The title of Yen Tan's indie drama 1985 is as date-specific as that of this year's Spanish sleeper hit Summer 1993. Protagonist Adrian (Cory Michael Smith) is a young New York ad exec who returns to his Fort Worth home for the holidays to find his clan waiting for him, same as they ever were: nurturing mom Eileen (Virginia Madsen) proffering plates of comfort food, gruff, God-fearing mechanic pop Dale (Michael Chiklis) trailing a Reagan/Bush sticker on the rear of his truck. Around them, other signs of red state kulturkampf: remnants of a poster of Bryan Adams (of all the musicians) ripped from a bedroom wall, talk of records being torched and "God's will", underlined when dad gifts son a monogrammed Holy Book on the morning of the big day. Reagan's great new day in America starts to look like a minefield that needs to be approached with caution; Adrian has a bombshell of his own to drop, one that will come as a shock to his folks, but should be no real outrage for anybody with an inkling of the lives some young men were living in New York, as elsewhere, in the mid-1980s.
It's a familiar narrative path, yet Tan dodges both the one scene you might expect from a film of this type, and the broader day-glo nostalgia that comes as standard with any film set in the year of "Into the Groove". For starters, cinematographer Hutch shoots in grainy, high-contrast black-and-white that keeps reminding us of the indie features being patched together around the time the film is set. (Early reviewers have drawn comparisons with Parting Glances and Longtime Companion, the first artistic responses to the era's crises, and - especially in his scenes with his spotty, sleepy-headed younger brother - Smith demonstrates the chiselled uprightness of the young Matt Dillon.) 1985 displays many of the virtues of those indies: it succeeds in telling a personal story on a small scale, with heart, intelligence and whatever resources it has to hand.
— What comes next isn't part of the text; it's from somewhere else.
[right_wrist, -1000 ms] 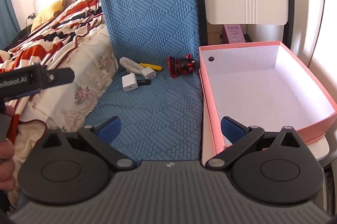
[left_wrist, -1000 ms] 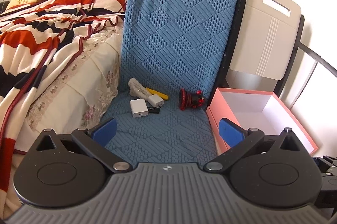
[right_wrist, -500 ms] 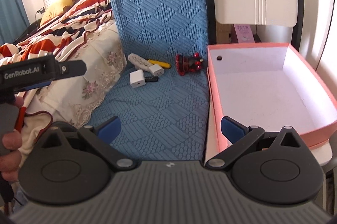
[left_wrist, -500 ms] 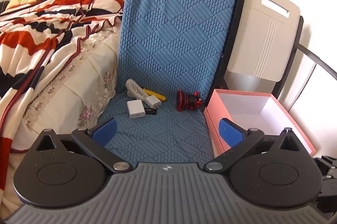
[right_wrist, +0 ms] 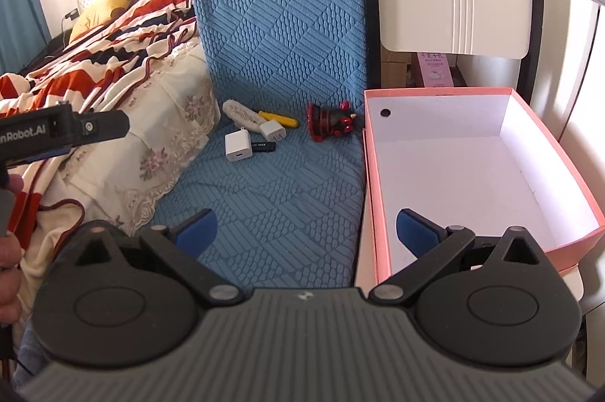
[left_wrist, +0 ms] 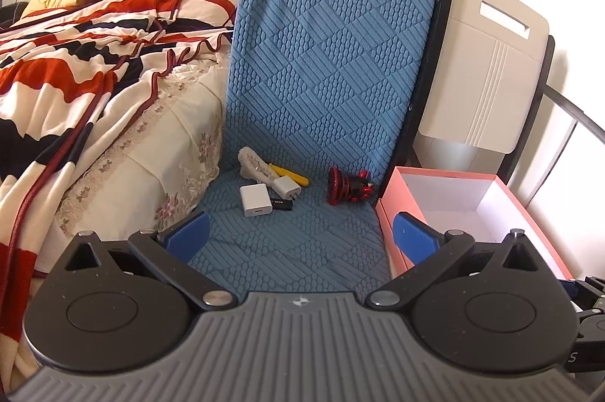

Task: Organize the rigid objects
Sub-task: 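Move both tools toward the small objects on the blue seat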

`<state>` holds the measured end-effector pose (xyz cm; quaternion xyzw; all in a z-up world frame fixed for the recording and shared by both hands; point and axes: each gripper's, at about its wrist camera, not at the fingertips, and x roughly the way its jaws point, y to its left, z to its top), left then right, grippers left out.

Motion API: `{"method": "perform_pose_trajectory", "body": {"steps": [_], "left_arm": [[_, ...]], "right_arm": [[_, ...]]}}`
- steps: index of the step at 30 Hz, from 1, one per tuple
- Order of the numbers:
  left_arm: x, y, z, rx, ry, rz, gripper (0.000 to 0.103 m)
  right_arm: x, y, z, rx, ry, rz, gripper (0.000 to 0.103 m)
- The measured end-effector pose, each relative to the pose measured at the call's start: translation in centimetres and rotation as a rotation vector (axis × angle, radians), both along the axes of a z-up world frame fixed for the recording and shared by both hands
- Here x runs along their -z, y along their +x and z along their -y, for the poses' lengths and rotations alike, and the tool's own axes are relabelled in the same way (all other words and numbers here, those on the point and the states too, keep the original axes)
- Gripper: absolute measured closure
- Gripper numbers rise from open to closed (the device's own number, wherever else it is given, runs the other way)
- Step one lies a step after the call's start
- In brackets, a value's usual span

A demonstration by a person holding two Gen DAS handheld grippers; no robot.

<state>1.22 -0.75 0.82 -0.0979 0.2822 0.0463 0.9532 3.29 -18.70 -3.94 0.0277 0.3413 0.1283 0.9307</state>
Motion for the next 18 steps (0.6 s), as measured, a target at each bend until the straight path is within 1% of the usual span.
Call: {"method": "perform_pose_trajectory", "body": {"steps": [5,8,10,13,16,18], "left_arm": [[-0.2,0.6,-0.3,0.008,-0.010,-0.013,0.000],[-0.5,0.5,-0.5,0.043,-0.021,-0.005,0.000],[-0.7,0.4,-0.6,0.043,-0.023,0.002,0.000],[-1.0,0.6,-0.7,0.039,-0.024,-0.006,0.000],[-1.1,0.5,-0.7,0.053,-0.027,-0.004,0.000],[-1.1,0.4,-0.8,0.048,-0.024,-0.005,0.000]], "right_arm": [[-0.1,0.1,-0.3,0.003,0.022,-0.012,0.000],[-0.4,0.4,-0.8,-0.011,0.039,-0.018,0.000],[-0.6,0.4,-0.7,0.006,0.059,-0.019,0.000],[-0.5,0.5,-0.8,0.058,0.049,-0.051,0.000],[-0.4,-0.1,-0.5,0.052,0.089,-0.053,0.000],[-0.6,-0.3,-0.7,0.056,0.081,-0.047,0.000]]}}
There are limitations - Tan can't licence the Eighties anthems that, say, BumbleBee is awash with, and one or two confessional scenes play a little like off-Broadway theatre rather than cinema - yet even these turn the focus back on the conflicted people at the centre of the story. It's been very thoughtfully cast. One look at the unsmiling Chiklis, and we see why Adrian is happier to tell him lies about a promotion than the truth of who he is; one scene with the ever-sympathetic Madsen, and we know why our boy feels he can be himself around her. (It's a lesson in how placing good actors in supporting parts helps to shape our understanding of the lead character's worldview.) Don't go expecting it to break the bank or change the world, but it's smart counterprogramming at a time of glossily feelgood studio product, and its modesty works absolutely in its favour: it's sensitively assembled, unflashily atmospheric, and finally as touching for what's left unspoken as for what gets said.
1985 is now playing in selected cinemas.